BEGIN

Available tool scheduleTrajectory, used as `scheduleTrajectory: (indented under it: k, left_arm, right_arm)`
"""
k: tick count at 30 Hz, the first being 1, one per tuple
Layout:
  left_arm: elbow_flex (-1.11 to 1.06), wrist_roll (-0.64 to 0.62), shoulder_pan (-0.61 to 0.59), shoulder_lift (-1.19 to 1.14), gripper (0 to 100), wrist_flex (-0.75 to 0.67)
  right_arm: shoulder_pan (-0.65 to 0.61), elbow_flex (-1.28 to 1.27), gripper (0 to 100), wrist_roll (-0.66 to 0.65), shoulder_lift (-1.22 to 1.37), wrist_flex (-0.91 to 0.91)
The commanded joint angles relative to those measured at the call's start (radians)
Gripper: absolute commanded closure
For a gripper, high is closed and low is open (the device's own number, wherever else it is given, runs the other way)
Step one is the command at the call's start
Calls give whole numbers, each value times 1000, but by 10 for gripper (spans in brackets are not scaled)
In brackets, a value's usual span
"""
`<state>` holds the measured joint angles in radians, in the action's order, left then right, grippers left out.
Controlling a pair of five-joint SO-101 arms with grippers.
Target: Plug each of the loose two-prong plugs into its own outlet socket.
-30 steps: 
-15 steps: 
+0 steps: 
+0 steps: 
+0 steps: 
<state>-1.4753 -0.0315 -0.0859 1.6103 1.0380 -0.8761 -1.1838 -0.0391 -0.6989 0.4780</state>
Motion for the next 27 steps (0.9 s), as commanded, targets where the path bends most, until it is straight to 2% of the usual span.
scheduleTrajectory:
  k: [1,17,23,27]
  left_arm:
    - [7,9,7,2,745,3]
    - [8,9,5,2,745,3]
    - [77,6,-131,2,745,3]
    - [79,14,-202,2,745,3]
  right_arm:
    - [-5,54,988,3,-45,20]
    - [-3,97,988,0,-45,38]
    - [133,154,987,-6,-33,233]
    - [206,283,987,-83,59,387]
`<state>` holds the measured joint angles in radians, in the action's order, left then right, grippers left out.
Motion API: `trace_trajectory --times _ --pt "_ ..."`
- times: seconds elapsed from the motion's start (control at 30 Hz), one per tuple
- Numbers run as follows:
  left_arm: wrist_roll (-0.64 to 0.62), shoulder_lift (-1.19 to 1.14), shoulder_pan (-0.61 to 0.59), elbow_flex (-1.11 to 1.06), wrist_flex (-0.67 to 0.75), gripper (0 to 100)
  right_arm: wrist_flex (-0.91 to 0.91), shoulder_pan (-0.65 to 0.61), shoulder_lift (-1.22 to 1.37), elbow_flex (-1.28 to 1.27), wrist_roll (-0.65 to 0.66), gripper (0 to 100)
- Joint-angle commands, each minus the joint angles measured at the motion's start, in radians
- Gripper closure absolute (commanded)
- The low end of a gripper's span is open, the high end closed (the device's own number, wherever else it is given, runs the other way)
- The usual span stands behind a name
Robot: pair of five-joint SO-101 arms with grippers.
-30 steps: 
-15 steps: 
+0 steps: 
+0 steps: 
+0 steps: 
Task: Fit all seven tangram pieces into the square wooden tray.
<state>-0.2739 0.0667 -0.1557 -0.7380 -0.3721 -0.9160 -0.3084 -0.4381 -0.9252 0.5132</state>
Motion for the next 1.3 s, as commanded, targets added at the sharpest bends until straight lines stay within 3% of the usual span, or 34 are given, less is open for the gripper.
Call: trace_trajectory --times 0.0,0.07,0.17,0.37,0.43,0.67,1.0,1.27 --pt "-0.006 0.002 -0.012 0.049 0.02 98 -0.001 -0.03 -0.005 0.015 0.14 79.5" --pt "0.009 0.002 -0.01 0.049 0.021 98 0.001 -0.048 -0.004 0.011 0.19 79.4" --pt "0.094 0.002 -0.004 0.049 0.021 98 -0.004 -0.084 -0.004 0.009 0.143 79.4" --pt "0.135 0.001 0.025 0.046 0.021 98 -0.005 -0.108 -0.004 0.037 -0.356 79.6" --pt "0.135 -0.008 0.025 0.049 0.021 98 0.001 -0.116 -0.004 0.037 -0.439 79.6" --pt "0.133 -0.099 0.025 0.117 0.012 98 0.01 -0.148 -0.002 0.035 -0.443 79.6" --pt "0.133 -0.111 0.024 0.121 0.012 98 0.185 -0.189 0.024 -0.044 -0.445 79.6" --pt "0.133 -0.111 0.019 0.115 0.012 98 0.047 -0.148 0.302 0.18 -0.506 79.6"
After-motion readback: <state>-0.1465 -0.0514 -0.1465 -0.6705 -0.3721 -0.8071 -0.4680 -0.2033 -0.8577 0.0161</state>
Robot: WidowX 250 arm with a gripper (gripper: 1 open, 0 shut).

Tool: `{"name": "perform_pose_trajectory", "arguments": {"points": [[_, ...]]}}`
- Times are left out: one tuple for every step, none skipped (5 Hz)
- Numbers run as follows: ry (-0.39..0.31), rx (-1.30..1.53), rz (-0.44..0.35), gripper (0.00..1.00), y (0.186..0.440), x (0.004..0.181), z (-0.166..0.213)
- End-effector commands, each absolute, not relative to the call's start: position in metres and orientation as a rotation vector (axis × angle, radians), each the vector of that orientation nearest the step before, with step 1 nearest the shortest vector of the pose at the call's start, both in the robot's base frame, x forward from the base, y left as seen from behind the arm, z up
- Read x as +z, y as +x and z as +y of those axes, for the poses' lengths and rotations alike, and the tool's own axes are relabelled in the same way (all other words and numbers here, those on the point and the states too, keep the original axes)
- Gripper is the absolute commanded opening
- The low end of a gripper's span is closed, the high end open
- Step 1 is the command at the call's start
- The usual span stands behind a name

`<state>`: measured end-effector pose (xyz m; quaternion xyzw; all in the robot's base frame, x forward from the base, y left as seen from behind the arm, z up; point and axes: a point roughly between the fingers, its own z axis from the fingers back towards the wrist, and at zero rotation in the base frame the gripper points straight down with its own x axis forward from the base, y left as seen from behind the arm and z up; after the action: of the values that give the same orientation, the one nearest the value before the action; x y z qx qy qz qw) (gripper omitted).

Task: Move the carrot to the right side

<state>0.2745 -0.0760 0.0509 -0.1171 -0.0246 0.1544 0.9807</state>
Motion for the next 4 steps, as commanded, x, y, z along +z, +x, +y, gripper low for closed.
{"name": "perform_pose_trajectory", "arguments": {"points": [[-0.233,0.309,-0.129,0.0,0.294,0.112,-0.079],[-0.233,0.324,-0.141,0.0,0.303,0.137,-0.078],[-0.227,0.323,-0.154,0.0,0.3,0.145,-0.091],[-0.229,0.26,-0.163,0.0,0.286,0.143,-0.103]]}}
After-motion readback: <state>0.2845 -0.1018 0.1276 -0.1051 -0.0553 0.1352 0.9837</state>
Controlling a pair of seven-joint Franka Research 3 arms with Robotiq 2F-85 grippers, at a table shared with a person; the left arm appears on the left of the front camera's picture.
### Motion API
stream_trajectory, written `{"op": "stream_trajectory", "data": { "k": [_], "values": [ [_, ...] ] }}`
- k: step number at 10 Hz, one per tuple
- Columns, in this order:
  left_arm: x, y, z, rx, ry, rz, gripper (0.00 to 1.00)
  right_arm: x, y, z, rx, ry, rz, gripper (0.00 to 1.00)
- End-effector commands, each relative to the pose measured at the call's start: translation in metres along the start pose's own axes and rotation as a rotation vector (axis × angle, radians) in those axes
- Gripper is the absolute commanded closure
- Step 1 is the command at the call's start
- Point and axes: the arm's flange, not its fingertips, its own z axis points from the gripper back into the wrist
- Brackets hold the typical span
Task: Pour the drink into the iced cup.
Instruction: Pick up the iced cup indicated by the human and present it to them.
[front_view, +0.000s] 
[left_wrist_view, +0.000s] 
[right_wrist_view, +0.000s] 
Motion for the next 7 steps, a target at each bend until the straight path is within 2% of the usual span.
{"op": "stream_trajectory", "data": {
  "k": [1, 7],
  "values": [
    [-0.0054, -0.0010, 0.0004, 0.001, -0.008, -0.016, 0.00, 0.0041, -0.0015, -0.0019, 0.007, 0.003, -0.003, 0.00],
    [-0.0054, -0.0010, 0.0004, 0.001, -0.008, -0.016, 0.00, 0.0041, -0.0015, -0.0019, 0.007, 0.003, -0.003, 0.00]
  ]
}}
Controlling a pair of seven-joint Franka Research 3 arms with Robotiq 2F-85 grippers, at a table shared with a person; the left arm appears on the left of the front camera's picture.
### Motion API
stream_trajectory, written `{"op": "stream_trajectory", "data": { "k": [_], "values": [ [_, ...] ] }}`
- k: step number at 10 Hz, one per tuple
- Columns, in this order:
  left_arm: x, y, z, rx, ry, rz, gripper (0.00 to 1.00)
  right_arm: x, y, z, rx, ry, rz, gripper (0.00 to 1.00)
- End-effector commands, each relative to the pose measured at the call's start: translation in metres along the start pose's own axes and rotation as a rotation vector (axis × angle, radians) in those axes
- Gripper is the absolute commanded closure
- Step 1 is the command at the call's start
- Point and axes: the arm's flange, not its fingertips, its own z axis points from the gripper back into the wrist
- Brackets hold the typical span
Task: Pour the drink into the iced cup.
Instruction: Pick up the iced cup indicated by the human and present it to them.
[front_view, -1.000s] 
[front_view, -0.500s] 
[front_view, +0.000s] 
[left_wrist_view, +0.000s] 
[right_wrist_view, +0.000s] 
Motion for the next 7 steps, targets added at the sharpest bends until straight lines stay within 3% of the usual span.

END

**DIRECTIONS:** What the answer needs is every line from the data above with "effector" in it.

**OUTPUT OF THE EXERCISE:**
- End-effector commands, each absolute, not relative to the call's start: position in metres and orientation as a rotation vector (axis × angle, radians), each the vector of that orientation nearest the step before, with step 1 nearest the shortest vector of the pose at the call's start, both in the robot's base frame, x forward from the base, y left as seen from behind the arm, z up
`<state>`: measured end-effector pose (xyz m; quaternion xyzw; all in the robot's base frame, x forward from the base, y left as seen from behind the arm, z up; point and axes: a point roughly between the fingers, its own z axis from the fingers back towards the wrist, and at zero rotation in the base frame the gripper points straight down with its own x axis forward from the base, y left as seen from behind the arm and z up; after the action: of the values that give the same orientation, the one nearest the value before the action; x y z qx qy qz qw) (gripper omitted).
- End-effector commands, each relative to the pose measured at the call's start: translation in metres along the start pose's own axes and rotation as a rotation vector (axis × angle, radians) in those axes
- End-effector commands, each relative to the pose measured at the call's start: translation in metres along the start pose's own axes and rotation as a rotation vector (axis × angle, radians) in those axes

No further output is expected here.